EXERCISE DETAILS: Scan the records for the string "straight" and copy every line that holds it.

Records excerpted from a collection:
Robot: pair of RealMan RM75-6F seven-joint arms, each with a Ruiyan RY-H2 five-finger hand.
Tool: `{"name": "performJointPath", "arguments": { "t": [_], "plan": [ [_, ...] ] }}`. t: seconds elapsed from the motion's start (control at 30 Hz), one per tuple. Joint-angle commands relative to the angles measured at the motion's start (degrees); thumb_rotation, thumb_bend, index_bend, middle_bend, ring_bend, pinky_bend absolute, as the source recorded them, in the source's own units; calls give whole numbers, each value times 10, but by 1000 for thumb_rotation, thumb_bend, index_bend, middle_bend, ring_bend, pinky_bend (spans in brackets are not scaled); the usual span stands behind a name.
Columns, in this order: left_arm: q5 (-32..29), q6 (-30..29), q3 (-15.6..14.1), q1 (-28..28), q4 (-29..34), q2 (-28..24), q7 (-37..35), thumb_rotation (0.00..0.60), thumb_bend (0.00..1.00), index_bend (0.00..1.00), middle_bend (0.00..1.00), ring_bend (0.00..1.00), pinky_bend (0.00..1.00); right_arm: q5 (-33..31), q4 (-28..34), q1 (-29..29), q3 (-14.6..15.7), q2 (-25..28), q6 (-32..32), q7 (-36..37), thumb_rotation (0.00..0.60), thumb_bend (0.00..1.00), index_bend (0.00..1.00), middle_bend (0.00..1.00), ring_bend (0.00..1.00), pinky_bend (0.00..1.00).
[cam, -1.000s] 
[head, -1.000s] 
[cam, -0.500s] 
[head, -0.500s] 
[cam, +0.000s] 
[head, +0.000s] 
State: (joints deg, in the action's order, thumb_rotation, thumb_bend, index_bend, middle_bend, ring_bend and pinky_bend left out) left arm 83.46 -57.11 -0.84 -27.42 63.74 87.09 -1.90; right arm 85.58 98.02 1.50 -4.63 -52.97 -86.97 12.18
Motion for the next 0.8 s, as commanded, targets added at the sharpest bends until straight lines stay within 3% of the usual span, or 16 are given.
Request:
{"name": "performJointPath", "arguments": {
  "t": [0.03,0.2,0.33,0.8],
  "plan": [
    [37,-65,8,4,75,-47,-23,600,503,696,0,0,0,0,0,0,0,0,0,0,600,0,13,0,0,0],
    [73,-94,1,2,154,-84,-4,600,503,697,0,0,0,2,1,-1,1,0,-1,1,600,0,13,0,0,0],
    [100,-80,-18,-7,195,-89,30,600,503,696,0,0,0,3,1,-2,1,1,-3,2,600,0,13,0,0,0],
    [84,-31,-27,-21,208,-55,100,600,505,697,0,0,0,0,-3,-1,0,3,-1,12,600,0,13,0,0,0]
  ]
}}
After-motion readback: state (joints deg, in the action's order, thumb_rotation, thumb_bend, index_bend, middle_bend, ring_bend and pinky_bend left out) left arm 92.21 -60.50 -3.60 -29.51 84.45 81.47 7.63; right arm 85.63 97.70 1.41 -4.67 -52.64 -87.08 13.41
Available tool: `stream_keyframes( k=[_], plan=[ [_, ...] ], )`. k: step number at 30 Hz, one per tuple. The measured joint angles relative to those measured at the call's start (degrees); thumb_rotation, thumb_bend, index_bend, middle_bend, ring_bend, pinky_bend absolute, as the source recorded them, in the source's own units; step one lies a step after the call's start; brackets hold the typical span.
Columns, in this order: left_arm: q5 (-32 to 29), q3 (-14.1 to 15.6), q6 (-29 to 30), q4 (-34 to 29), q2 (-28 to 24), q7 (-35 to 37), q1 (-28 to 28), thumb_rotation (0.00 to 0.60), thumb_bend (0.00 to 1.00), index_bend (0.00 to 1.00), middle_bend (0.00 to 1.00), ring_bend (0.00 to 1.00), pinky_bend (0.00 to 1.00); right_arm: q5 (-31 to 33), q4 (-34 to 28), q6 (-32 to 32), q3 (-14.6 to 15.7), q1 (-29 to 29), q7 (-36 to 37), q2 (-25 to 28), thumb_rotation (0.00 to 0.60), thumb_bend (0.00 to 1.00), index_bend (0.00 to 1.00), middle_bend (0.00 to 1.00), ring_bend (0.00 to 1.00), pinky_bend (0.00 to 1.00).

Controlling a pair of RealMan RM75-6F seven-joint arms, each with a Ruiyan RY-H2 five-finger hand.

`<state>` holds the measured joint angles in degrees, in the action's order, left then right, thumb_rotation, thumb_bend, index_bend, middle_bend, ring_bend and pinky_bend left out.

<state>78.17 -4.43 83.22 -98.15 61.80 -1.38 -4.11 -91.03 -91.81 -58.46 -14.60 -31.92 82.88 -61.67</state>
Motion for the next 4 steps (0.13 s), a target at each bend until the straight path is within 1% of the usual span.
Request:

ANSWER FOR THE TASK:
Motion for the next 0.8 s, as commanded, targets added at the sharpest bends until straight lines stay within 3% of the usual span, or 16 are given.
Motion for the next 4 steps (0.13 s), a target at each bend until the straight path is within 1% of the usual span.

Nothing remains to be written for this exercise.